February 27


1827: Students in masks and costumes took to the streets of New Orleans, celebrating the first Mardi Gras.

1860: Abraham Lincoln made a speech at Cooper Union (college) in New York City that was largely responsible for his election to the presidency.

1951: The 22nd Amendment to the U.S. Constitution, limiting presidents to two terms, was ratified.


February 28


1784: John Wesley chartered the Methodist Church.

1827: The Baltimore and Ohio Railroad was incorporated.

1883: The first vaudeville theater opened in Boston.

1935: DuPont scientist Wallace Carothers invented nylon.

1939: The erroneous word “dord” was discovered in the Webster’s New International Dictionary, Second Edition, page 771, prompting an investigation.

1953: Scientists James D. Watson and Francis H.C. Crick discovered the double helix structure of DNA, the molecule that contains the human genes.

1954: The first color TV sets were offered for sale.

1983: The last episode of M*A*S*H, which ran 11 seasons, aired and was watched by 77 percent of TV viewers, the third largest audience in TV history after Super Bowl XLV in 2011.

1986: Swedish Prime Minister Olaf Palme was shot to death as he walked down a street in central Stockholm. The assassin was never caught.

2013: Jeff Bush, 37, of Seffner, Fla., died when a large sinkhole opened beneath his bedroom. The room’s floor, furniture and bed, with Bush in it, fell in. Bush’s body was never recovered. Pope Benedict XVI resigned as the pope of the Catholic Church, becoming the first pope to do so since 1415.


February 29

1940: Hattie McDaniel became the first black performer to win an Oscar for her portrayal of “Mammy” in Gone With The Wind.

1980: Buddy Holly’s signature eyeglasses—missing since he was killed in a plane crash on February 3, 1959, near Clear Lake, Iowa—were discovered in an envelope at the Cerro Gordo County sheriff’s office in Mason City, Iowa. The glasses were eventually returned to Holly’s widow and can now be seen in the exhibit at the Buddy Holly Center in Lubbock, Texas.


March 1

1781: The Continental Congress adopted the Articles of Confederation.

1790: The first U.S. census was conducted.

1803: Ohio was admitted as the 17th U.S. state.

1867: Nebraska became the 37th U.S. state.
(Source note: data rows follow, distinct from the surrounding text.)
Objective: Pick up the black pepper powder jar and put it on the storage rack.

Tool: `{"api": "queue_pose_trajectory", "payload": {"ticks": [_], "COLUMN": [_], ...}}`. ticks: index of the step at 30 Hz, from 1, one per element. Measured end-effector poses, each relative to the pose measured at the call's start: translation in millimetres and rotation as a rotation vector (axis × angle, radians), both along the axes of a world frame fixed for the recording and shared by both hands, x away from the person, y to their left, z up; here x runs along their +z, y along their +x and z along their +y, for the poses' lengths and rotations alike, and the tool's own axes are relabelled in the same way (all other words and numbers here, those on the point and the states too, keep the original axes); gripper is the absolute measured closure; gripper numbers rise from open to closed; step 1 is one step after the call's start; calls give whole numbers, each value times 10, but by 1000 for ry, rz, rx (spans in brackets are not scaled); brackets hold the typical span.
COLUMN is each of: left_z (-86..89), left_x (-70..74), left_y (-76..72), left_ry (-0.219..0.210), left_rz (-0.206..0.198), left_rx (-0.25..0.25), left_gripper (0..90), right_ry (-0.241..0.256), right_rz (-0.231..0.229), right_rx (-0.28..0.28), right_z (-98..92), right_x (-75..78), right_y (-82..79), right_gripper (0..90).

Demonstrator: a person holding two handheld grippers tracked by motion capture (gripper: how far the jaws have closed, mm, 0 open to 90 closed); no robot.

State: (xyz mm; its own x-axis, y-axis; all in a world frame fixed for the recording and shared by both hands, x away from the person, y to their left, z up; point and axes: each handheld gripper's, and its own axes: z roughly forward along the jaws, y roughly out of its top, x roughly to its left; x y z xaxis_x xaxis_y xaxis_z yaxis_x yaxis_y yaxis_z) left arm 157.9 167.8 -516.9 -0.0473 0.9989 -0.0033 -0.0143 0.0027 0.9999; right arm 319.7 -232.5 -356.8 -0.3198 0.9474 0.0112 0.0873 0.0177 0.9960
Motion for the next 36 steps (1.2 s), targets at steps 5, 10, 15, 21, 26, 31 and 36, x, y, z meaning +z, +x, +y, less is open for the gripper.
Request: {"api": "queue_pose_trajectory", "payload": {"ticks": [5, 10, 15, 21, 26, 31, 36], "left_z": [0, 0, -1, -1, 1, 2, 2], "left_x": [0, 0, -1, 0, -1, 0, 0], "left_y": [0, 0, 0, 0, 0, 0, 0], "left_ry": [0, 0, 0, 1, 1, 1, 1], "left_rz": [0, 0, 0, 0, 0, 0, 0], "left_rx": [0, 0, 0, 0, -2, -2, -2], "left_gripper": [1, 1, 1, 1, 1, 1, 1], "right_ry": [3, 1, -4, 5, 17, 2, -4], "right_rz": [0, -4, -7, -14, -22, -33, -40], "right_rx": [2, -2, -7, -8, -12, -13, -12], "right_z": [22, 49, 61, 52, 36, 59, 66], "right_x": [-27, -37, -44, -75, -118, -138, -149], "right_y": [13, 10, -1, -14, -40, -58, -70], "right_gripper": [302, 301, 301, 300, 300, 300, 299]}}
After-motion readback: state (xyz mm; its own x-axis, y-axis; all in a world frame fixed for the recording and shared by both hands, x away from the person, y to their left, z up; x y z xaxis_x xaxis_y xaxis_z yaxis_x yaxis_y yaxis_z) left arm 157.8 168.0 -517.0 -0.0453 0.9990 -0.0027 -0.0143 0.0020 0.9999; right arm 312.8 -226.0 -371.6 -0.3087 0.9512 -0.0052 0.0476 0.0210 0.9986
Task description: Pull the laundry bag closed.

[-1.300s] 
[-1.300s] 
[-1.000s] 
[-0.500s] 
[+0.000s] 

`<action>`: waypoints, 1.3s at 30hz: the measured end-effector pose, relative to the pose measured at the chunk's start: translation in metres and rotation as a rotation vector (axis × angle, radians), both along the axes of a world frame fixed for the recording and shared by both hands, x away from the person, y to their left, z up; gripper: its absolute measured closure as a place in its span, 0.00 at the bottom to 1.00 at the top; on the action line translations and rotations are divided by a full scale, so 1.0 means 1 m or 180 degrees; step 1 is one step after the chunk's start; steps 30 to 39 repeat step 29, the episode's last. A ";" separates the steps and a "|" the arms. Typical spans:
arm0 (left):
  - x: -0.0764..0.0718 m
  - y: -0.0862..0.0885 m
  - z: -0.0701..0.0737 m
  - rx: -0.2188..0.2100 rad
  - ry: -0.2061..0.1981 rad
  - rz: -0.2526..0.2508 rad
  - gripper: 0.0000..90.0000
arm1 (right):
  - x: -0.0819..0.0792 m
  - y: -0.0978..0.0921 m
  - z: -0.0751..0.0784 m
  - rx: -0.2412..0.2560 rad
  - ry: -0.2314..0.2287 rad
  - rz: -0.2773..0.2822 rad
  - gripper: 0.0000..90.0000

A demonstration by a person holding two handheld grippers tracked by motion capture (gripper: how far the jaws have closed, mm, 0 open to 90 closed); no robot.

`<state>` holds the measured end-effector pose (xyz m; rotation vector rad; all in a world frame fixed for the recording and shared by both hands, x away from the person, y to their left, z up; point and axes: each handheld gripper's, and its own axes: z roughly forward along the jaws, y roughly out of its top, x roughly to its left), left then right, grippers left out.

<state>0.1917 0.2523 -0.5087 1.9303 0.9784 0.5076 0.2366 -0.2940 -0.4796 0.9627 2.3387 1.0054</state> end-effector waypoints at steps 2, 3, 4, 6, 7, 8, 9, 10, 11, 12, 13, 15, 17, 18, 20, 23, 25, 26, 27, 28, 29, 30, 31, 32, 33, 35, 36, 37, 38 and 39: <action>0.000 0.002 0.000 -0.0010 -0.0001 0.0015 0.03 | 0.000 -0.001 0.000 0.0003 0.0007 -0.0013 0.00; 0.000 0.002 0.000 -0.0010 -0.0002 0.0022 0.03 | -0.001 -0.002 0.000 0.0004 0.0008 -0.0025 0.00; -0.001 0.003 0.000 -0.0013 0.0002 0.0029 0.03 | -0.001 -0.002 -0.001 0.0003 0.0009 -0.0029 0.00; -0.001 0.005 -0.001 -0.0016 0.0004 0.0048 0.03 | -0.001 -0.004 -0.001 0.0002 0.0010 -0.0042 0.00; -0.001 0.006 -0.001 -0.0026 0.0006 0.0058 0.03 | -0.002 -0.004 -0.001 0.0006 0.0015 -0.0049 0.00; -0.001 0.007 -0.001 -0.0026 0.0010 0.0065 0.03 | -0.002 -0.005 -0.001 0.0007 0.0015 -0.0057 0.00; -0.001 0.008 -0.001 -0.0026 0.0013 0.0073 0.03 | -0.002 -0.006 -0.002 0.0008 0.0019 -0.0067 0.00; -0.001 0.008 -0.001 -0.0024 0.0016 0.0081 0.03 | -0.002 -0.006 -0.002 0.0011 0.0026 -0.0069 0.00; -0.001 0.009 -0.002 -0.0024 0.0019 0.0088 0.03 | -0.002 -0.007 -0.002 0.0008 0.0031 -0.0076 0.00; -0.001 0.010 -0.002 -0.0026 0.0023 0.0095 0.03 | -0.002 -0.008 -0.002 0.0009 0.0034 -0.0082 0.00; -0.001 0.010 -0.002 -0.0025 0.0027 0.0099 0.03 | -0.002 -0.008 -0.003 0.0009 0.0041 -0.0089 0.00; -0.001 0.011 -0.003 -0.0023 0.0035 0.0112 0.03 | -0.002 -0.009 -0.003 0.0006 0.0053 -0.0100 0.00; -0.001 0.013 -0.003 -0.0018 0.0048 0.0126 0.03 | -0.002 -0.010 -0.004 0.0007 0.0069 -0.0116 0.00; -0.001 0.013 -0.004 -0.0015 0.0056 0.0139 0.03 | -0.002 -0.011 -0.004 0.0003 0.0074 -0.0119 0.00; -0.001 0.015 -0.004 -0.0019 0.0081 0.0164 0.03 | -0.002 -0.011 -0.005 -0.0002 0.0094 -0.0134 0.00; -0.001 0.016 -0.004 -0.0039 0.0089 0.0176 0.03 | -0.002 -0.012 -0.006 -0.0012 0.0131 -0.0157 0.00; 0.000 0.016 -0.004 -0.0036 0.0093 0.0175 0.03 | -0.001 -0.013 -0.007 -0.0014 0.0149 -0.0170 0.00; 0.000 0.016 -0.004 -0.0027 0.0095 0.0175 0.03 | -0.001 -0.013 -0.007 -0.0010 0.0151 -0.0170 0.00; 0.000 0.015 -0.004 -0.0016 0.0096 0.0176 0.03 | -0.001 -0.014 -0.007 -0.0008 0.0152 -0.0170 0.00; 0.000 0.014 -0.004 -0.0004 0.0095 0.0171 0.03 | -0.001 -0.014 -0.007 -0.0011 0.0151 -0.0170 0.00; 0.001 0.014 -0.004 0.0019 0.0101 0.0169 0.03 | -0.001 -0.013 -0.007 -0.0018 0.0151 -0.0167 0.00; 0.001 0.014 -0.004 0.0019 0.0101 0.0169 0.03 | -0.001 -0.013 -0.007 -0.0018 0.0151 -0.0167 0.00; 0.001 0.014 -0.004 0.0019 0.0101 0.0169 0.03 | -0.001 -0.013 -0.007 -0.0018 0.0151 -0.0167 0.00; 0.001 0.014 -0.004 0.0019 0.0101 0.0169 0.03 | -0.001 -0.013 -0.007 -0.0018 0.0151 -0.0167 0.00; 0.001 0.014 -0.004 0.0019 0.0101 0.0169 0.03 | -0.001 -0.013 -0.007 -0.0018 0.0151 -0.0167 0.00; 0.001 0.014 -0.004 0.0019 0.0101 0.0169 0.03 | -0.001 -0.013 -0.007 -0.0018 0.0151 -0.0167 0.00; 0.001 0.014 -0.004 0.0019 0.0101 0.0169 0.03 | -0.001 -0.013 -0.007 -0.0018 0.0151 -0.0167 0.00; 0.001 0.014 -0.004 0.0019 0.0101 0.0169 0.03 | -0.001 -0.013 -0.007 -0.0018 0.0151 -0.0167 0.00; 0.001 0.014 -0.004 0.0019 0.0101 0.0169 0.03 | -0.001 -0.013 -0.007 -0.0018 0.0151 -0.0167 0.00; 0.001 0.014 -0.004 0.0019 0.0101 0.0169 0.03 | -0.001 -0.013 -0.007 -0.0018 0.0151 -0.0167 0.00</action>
Lancaster, Neb., was renamed Lincoln and became the state capital.

1872: Yellowstone National Park was established as the world’s first national park.
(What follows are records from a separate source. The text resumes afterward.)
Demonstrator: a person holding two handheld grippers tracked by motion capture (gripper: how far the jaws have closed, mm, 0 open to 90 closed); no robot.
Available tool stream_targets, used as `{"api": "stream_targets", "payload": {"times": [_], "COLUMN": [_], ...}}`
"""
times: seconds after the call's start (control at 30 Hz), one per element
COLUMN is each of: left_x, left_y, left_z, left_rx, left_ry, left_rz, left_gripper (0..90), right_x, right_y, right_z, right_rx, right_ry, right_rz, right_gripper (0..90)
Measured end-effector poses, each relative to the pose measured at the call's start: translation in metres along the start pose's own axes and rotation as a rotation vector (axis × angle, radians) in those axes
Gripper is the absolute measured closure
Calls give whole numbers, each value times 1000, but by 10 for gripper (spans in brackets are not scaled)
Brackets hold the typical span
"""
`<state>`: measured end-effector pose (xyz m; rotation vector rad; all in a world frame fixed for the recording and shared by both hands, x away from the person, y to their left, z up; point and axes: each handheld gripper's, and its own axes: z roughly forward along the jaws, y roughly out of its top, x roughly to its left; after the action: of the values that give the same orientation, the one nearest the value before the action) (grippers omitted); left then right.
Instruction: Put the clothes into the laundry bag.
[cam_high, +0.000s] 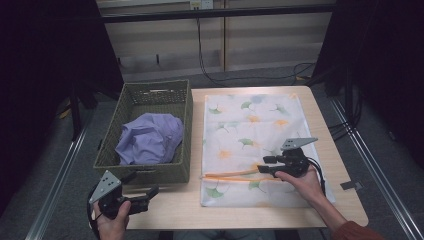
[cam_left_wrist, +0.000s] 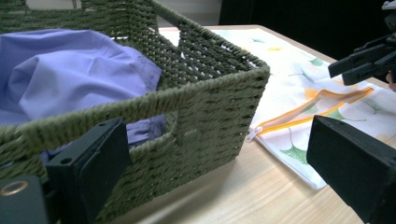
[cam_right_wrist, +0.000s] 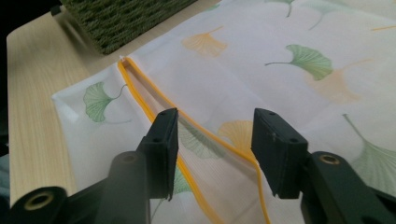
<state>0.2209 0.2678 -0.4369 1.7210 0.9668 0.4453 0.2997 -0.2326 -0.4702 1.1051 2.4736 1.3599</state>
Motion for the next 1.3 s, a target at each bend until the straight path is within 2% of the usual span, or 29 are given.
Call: {"api": "stream_targets", "payload": {"times": [0.13, 0.27, 0.4, 0.47, 0.5, 0.67, 0.7, 0.73, 0.83, 0.87, 0.97, 1.03, 1.1, 1.13, 1.3], "left_x": [-2, -3, -2, -2, -3, -3, -3, -4, -4, -4, -4, -4, -3, -3, -2], "left_y": [-1, -2, -2, -2, -2, -1, -1, -1, -1, -1, -1, -1, -1, 0, 0], "left_z": [-5, -7, -8, -8, -7, -6, -6, -5, -4, -3, -3, -3, -3, -3, 0], "left_rx": [0, -8, -10, -1, -8, 2, 3, 0, 7, 6, 9, 4, 8, 6, 8], "left_ry": [11, 17, 21, 18, 16, 9, 7, 2, 2, 0, 0, -4, -2, -3, -9], "left_rz": [6, -3, -7, 4, -2, 17, 19, 10, 18, 15, 15, 11, 20, 15, 13], "left_gripper": [59, 59, 59, 59, 59, 59, 59, 59, 59, 59, 59, 59, 59, 59, 59], "right_x": [-3, -6, -9, -10, -9, -5, -4, -4, -5, -5, -5, -5, -6, -6, -7], "right_y": [1, -3, -7, -8, -9, -12, -12, -12, -14, -14, -15, -16, -17, -17, -18], "right_z": [13, 15, 17, 20, 21, 26, 26, 26, 25, 25, 24, 24, 24, 24, 24], "right_rx": [59, 87, 122, 140, 150, 188, 194, 191, 183, 185, 184, 176, 161, 162, 157], "right_ry": [-13, -20, -63, -67, -75, -87, -103, -105, -109, -121, -129, -134, -122, -134, -144], "right_rz": [-37, -58, -74, -78, -88, -118, -112, -114, -121, -141, -145, -164, -168, -172, -151], "right_gripper": [553, 569, 573, 585, 584, 612, 624, 646, 720, 762, 771, 773, 784, 796, 851]}}
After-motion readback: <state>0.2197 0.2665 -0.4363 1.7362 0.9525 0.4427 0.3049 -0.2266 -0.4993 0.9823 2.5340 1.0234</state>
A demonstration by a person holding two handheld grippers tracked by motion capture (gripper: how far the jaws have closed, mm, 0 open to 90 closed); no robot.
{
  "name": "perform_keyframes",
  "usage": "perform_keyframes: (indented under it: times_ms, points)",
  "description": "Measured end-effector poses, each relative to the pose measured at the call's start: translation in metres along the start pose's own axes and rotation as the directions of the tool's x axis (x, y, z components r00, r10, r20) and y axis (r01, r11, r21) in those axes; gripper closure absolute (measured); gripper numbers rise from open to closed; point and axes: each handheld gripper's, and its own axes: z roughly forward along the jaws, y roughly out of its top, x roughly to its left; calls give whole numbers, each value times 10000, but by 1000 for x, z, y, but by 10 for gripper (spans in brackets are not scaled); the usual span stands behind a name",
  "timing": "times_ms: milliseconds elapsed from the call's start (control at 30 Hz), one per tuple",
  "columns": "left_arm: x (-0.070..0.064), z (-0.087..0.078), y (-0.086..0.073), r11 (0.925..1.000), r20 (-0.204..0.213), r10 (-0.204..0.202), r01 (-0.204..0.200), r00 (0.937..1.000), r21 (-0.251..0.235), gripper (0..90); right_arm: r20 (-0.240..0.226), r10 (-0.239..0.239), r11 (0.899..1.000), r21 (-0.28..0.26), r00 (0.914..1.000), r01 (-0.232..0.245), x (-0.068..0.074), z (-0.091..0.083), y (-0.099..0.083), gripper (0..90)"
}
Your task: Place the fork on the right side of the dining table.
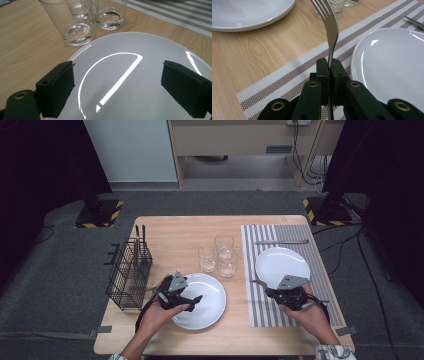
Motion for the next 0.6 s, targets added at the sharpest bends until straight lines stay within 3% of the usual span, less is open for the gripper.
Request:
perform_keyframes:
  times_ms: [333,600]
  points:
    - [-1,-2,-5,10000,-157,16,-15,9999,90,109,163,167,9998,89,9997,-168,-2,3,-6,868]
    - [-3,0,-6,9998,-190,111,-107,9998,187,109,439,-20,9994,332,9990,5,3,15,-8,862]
1893: Electrical engineer Nikola Tesla gave the first public demonstration of radio in St. Louis, Mo.


March 2


1933: The film King Kong opened at New York’s Radio City Music Hall.

1942: Born this day: Author John Irving and rock singer-guitarist Lou Reed.

1949: The first automatic street light was installed in New Milford, Conn.

1962: Wilt Chamberlain set the single-game scoring record in the National Basketball Association by scoring 100 points.


March 3

1284: The principality of Wales was incorporated with England.

1776: The first amphibious landing of the U.S. Marine Corps began the Battle of Nassau in the British Bahamas during the American Revolutionary War.

1836: Texans celebrated the first Texas Independence Day with the signing of the Texas Declaration of Independence, officially breaking Texas from Mexico and creating the Republic of Texas.


March 4

1519: Hernán Cortés arrived in Mexico in search of the Aztec civilization and their wealth.

1789: The first Congress of the United States met In New York City, putting the U.S. Constitution into effect. The U.S. Bill of Rights was written and proposed to Congress.

1791: The independent republic of Vermont joined the United States of America to become the 14th state.

1837: The city of Chicago was incorporated.